> **DATA BLOCK**:

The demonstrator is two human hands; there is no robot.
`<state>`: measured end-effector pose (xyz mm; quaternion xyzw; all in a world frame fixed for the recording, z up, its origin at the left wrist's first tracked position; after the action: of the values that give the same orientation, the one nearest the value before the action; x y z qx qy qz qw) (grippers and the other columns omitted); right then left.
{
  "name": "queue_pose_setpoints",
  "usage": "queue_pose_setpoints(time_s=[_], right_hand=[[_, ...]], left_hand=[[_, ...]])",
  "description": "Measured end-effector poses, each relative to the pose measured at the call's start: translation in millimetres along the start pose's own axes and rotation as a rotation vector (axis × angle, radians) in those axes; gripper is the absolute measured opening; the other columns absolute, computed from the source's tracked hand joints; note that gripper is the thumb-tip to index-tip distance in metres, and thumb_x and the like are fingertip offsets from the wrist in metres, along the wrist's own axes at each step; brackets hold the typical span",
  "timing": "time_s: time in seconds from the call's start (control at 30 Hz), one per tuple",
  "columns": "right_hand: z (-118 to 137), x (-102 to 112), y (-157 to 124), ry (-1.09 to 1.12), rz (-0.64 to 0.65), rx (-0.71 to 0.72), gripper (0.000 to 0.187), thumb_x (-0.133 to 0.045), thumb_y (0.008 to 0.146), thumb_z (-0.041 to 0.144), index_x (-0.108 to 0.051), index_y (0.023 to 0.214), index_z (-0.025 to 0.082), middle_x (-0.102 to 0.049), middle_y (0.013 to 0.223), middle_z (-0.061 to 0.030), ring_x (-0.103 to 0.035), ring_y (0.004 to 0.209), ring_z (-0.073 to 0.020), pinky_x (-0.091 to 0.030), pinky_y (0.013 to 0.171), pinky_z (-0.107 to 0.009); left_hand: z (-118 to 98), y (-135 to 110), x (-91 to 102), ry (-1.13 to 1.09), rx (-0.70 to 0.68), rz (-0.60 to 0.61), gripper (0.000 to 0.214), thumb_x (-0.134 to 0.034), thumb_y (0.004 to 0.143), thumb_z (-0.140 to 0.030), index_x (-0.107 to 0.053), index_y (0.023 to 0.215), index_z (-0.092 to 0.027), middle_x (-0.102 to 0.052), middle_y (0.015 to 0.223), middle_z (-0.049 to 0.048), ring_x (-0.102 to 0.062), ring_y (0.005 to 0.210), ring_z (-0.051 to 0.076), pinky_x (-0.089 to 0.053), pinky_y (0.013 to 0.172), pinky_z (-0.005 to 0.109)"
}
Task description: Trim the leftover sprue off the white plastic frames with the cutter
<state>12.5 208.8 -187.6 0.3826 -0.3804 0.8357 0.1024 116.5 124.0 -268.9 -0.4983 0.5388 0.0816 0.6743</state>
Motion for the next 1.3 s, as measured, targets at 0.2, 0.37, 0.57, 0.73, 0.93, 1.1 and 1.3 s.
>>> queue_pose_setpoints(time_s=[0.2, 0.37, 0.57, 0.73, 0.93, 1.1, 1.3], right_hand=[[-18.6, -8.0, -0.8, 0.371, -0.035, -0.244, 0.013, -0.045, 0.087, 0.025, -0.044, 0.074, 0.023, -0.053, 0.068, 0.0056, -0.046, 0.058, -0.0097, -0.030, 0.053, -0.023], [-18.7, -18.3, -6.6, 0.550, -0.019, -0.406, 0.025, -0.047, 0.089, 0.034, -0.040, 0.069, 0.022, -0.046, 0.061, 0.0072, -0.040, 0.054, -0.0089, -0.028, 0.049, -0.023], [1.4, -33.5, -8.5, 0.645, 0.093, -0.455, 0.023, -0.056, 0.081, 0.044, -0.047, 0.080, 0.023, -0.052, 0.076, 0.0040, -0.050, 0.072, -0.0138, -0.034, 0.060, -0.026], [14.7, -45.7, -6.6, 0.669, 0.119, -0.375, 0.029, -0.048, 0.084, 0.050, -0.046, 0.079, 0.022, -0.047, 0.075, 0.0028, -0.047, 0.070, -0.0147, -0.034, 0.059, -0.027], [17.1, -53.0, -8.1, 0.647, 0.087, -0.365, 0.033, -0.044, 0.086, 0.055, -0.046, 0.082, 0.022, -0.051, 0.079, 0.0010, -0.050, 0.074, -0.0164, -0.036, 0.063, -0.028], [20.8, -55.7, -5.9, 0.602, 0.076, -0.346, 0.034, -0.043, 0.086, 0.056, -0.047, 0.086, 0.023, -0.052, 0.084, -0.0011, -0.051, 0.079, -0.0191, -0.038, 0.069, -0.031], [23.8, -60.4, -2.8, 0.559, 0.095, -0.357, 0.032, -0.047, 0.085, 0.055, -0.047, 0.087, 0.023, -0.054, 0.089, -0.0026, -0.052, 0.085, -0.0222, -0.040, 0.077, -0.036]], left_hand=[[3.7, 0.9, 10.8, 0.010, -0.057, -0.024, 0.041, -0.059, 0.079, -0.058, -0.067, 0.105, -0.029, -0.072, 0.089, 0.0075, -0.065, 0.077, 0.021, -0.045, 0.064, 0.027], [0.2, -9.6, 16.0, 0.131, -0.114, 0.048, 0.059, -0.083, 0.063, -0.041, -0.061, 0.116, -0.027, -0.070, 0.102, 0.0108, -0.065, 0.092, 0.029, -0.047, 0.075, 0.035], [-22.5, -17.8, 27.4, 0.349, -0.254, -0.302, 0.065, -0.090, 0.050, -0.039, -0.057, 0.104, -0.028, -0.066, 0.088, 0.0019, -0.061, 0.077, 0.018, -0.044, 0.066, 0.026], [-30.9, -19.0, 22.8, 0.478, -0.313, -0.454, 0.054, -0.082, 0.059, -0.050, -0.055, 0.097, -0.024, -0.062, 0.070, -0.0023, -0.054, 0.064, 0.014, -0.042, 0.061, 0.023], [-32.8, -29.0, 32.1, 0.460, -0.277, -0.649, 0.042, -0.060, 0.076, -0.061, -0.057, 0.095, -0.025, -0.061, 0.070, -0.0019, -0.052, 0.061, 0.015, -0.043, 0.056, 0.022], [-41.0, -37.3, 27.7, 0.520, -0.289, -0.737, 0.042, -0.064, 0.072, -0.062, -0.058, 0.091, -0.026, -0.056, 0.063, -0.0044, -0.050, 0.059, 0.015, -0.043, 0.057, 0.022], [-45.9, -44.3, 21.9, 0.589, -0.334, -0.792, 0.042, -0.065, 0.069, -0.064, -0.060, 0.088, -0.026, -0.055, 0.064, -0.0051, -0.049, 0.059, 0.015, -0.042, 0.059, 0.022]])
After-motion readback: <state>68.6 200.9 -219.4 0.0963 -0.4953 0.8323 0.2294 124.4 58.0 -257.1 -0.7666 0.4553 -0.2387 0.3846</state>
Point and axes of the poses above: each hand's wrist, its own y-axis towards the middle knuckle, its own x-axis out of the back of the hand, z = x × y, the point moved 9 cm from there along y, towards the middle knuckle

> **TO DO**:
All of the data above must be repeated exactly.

> **THE ANSWER**:
The demonstrator is two human hands; there is no robot.
`<state>`: measured end-effector pose (xyz mm; quaternion xyzw; all in a world frame fixed for the recording, z up, its origin at the left wrist's first tracked position; after the action: of the values that give the same orientation, the one nearest the value before the action; x y z qx qy qz qw) (grippers and the other columns omitted); right then left.
{
  "name": "queue_pose_setpoints",
  "usage": "queue_pose_setpoints(time_s=[_], right_hand=[[_, ...]], left_hand=[[_, ...]])",
  "description": "Measured end-effector poses, each relative to the pose measured at the call's start: translation in millimetres along the start pose's own axes and rotation as a rotation vector (axis × angle, radians) in those axes; gripper is the absolute measured opening; the other columns absolute, computed from the source's tracked hand joints; note that gripper is the thumb-tip to index-tip distance in metres, and thumb_x and the like are fingertip offsets from the wrist in metres, along the wrist's own axes at each step; brackets hold the typical span",
  "timing": "time_s: time in seconds from the call's start (control at 30 Hz), one per tuple",
  "columns": "right_hand: z (-118 to 137), x (-102 to 112), y (-157 to 124), ry (-1.09 to 1.12), rz (-0.64 to 0.65), rx (-0.71 to 0.72), gripper (0.000 to 0.187), thumb_x (-0.133 to 0.045), thumb_y (0.008 to 0.146), thumb_z (-0.041 to 0.144), index_x (-0.108 to 0.051), index_y (0.023 to 0.214), index_z (-0.025 to 0.082), middle_x (-0.102 to 0.049), middle_y (0.013 to 0.223), middle_z (-0.061 to 0.030), ring_x (-0.103 to 0.035), ring_y (0.004 to 0.209), ring_z (-0.073 to 0.020), pinky_x (-0.091 to 0.030), pinky_y (0.013 to 0.171), pinky_z (-0.107 to 0.009); left_hand: z (-118 to 98), y (-135 to 110), x (-91 to 102), ry (-1.13 to 1.09), rx (-0.70 to 0.68), rz (-0.60 to 0.61), gripper (0.000 to 0.214), thumb_x (-0.134 to 0.034), thumb_y (0.004 to 0.143), thumb_z (-0.140 to 0.030), index_x (-0.107 to 0.053), index_y (0.023 to 0.215), index_z (-0.092 to 0.027), middle_x (-0.102 to 0.052), middle_y (0.015 to 0.223), middle_z (-0.049 to 0.048), ring_x (-0.102 to 0.062), ring_y (0.005 to 0.210), ring_z (-0.051 to 0.076), pinky_x (-0.089 to 0.053), pinky_y (0.013 to 0.172), pinky_z (-0.005 to 0.109)"
}
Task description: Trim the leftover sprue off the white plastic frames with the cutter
<state>12.5 208.8 -187.6 0.3826 -0.3804 0.8357 0.1024 116.5 124.0 -268.9 -0.4983 0.5388 0.0816 0.6743</state>
Motion for the next 1.3 s, as measured, targets at 0.2, 0.37, 0.57, 0.73, 0.93, 1.1 and 1.3 s.
>>> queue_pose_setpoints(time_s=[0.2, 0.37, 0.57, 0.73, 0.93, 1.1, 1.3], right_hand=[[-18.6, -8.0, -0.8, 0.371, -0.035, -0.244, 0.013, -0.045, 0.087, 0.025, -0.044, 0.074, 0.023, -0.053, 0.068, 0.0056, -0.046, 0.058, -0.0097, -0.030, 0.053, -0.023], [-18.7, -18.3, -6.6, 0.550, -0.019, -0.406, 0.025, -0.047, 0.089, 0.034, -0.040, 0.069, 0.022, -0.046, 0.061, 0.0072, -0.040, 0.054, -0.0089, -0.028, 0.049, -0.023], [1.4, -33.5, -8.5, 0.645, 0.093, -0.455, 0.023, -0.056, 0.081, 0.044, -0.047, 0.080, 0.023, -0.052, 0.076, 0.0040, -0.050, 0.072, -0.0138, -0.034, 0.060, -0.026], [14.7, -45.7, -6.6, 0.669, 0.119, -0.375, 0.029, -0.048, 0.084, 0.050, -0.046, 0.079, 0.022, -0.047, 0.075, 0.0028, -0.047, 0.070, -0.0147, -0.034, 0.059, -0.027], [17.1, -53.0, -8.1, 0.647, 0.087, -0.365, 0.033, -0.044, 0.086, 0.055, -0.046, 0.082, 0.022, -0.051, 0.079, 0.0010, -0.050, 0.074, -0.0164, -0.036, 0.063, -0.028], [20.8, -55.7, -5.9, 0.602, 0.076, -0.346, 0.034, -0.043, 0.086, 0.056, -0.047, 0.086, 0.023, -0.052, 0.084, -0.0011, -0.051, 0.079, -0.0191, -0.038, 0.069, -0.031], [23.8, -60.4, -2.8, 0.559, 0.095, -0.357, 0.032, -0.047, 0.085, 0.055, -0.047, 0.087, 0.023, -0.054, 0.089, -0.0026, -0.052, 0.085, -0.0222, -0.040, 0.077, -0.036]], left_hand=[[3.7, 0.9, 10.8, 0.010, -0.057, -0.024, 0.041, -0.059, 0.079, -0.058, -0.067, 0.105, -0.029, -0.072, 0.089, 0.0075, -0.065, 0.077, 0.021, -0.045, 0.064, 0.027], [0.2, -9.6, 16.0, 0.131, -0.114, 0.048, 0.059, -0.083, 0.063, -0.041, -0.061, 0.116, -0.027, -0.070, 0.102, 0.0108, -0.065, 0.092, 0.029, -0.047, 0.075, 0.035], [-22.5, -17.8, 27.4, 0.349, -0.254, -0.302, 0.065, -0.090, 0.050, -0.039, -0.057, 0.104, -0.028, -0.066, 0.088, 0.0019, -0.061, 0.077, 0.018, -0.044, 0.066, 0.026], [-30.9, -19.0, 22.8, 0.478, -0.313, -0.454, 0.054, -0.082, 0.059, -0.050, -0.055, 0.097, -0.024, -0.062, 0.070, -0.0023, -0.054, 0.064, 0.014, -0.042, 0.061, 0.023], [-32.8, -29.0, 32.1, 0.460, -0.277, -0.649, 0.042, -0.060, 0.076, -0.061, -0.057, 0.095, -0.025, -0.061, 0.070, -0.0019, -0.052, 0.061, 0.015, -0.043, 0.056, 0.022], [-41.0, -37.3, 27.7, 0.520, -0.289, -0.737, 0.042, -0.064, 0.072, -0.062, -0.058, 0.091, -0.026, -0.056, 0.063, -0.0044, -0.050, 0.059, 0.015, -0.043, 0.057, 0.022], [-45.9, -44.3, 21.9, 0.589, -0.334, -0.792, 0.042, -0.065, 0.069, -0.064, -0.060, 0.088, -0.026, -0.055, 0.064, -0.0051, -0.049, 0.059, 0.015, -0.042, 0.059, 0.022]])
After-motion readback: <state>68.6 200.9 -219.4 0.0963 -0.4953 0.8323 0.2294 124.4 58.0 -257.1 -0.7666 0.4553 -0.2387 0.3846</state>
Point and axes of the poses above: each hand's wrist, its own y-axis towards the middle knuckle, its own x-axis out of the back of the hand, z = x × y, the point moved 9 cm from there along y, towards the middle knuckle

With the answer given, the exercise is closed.